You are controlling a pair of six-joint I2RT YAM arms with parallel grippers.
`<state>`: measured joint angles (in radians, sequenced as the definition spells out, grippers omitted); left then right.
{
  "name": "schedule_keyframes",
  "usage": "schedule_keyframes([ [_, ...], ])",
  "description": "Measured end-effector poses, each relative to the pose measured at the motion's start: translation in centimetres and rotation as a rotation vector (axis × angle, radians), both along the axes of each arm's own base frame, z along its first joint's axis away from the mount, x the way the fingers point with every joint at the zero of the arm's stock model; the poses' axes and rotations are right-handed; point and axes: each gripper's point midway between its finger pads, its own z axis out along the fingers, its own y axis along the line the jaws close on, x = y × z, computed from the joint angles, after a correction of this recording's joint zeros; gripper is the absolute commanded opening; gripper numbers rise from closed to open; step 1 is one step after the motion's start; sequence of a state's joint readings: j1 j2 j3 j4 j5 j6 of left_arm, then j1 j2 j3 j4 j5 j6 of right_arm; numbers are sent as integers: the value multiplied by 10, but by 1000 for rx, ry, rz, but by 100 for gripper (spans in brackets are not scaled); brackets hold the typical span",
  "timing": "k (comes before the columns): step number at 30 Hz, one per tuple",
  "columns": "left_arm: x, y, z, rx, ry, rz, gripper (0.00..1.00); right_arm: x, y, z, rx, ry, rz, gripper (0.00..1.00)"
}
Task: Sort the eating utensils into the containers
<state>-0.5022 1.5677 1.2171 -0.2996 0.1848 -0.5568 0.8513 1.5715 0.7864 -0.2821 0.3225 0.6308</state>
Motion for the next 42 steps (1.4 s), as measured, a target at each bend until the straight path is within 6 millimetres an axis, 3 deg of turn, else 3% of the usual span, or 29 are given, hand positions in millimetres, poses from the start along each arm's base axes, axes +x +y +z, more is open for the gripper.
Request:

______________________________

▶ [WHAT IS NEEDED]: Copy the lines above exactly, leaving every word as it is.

▶ [RESPONSE TO THIS TASK]:
You are controlling a pair of six-joint I2RT YAM arms with parallel grippers.
`<state>`: measured joint angles (in radians, sequenced as the definition spells out, grippers omitted); left then right.
{
  "name": "schedule_keyframes",
  "usage": "schedule_keyframes([ [_, ...], ])",
  "description": "Measured end-effector poses, each relative to the pose measured at the motion's start: translation in centimetres and rotation as a rotation vector (axis × angle, radians), both along the axes of each arm's own base frame, z along its first joint's axis away from the mount, x the way the fingers point with every joint at the zero of the arm's stock model; the poses' axes and rotations are right-handed; point and axes: each gripper's point midway between its finger pads, its own z axis out along the fingers, its own y axis along the line the jaws close on, x = y × z, computed from the joint angles, after a correction of this recording's joint zeros; gripper is the absolute commanded opening; gripper numbers rise from closed to open; step 1 is one step after the motion's start; sequence of a state's joint readings: j1 j2 j3 j4 j5 j6 of left_arm, then j1 j2 j3 j4 j5 j6 of right_arm; numbers are sent as integers: the value multiplied by 10, but by 1000 for rx, ry, rz, but by 100 for gripper (spans in brackets are not scaled); brackets hold the typical span",
  "timing": "k (comes before the columns): step number at 30 Hz, one per tuple",
  "columns": "left_arm: x, y, z, rx, ry, rz, gripper (0.00..1.00); right_arm: x, y, z, rx, ry, rz, gripper (0.00..1.00)"
}
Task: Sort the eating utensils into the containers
<state>-0.5022 1.5677 1.2171 -0.2996 0.1848 -0.5568 0.8513 1.5715 0.7864 -0.2821 0.3225 0.6308</state>
Motion for the next 42 steps (1.4 s), as measured, a target at each bend until the straight path is within 6 millimetres an axis, 3 deg of turn, else 3% of the usual span, or 29 are given, hand positions in millimetres, poses from the start along each arm's base axes, axes +x +y +z, more is open for the gripper.
Request:

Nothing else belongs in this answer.